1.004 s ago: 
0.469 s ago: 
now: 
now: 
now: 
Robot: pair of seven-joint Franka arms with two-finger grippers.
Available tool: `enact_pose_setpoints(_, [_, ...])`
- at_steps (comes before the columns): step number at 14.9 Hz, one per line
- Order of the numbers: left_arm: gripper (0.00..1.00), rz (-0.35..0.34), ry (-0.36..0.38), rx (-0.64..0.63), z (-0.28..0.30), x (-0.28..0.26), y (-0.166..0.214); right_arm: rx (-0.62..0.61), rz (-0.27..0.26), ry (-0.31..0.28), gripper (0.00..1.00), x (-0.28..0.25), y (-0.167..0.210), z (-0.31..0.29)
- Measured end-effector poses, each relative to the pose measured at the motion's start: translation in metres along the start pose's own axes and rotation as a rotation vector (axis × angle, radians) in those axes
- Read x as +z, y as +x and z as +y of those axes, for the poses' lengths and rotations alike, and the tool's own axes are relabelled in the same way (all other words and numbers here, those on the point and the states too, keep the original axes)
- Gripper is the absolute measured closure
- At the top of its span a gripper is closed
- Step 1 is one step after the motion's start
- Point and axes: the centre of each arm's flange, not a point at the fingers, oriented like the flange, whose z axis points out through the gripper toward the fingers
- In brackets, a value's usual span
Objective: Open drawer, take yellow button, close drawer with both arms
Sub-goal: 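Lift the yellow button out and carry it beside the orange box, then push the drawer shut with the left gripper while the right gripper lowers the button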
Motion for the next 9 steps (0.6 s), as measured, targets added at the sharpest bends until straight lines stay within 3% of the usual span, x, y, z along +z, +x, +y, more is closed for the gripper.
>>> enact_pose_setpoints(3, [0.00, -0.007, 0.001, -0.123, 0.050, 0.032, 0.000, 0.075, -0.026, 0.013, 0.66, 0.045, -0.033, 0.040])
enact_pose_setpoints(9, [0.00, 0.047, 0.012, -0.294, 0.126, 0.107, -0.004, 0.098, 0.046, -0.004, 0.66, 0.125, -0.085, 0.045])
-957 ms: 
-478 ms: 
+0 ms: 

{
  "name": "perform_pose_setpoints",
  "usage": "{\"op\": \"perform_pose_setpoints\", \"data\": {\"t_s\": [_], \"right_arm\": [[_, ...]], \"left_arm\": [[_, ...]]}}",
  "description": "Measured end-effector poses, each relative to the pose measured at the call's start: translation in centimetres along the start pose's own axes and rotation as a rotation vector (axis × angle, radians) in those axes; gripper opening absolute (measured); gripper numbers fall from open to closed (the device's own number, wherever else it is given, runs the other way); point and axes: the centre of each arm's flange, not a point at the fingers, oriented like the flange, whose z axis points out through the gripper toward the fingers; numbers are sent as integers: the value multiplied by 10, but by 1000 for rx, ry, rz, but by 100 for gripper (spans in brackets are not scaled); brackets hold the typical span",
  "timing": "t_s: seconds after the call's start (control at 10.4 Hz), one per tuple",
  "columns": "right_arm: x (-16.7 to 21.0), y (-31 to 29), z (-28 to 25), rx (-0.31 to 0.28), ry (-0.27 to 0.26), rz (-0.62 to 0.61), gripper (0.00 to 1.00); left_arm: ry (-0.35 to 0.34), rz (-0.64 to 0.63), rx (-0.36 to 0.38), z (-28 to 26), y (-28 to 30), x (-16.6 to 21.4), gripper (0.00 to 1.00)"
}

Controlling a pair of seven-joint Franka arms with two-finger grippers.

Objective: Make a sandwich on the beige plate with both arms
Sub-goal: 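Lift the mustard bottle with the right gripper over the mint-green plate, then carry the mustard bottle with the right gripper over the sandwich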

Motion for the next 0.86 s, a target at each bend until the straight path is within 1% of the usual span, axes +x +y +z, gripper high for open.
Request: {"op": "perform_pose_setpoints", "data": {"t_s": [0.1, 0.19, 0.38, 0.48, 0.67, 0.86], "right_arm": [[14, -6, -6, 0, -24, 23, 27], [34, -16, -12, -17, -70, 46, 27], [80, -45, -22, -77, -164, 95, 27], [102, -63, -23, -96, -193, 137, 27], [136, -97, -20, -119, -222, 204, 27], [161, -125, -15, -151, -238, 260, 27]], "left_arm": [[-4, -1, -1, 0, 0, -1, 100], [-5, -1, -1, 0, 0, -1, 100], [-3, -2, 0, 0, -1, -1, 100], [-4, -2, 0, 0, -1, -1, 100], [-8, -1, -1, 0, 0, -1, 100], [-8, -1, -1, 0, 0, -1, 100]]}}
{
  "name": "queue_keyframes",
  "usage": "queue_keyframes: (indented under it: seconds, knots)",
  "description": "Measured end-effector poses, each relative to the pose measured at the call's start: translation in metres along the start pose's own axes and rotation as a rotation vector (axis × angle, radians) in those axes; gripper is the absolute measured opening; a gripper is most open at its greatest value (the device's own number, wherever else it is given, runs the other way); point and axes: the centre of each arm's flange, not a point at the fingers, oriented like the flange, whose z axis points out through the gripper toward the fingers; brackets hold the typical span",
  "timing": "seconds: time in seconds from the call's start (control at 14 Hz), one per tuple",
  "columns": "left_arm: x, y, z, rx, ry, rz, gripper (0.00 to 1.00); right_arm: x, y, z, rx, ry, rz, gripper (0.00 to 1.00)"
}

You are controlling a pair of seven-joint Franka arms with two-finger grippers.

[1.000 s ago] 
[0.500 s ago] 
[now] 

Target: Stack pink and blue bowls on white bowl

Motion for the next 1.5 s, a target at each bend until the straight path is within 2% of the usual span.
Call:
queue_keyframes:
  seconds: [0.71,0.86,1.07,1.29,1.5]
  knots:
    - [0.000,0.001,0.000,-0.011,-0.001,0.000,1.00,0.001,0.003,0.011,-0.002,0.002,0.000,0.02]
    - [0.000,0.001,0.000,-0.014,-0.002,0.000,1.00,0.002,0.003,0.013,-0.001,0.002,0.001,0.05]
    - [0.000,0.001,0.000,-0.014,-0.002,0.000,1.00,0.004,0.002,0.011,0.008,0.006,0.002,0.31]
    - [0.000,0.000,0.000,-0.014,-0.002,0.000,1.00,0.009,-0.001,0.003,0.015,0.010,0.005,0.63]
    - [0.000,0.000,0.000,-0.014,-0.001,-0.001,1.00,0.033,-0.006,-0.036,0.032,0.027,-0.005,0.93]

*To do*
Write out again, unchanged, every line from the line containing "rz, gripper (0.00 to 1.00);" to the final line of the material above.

*Answer for the task*
  "columns": "left_arm: x, y, z, rx, ry, rz, gripper (0.00 to 1.00); right_arm: x, y, z, rx, ry, rz, gripper (0.00 to 1.00)"
}

You are controlling a pair of seven-joint Franka arms with two-finger grippers.

[1.000 s ago] 
[0.500 s ago] 
[now] 

Target: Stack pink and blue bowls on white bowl

Motion for the next 1.5 s, a target at each bend until the straight path is within 2% of the usual span.
Call:
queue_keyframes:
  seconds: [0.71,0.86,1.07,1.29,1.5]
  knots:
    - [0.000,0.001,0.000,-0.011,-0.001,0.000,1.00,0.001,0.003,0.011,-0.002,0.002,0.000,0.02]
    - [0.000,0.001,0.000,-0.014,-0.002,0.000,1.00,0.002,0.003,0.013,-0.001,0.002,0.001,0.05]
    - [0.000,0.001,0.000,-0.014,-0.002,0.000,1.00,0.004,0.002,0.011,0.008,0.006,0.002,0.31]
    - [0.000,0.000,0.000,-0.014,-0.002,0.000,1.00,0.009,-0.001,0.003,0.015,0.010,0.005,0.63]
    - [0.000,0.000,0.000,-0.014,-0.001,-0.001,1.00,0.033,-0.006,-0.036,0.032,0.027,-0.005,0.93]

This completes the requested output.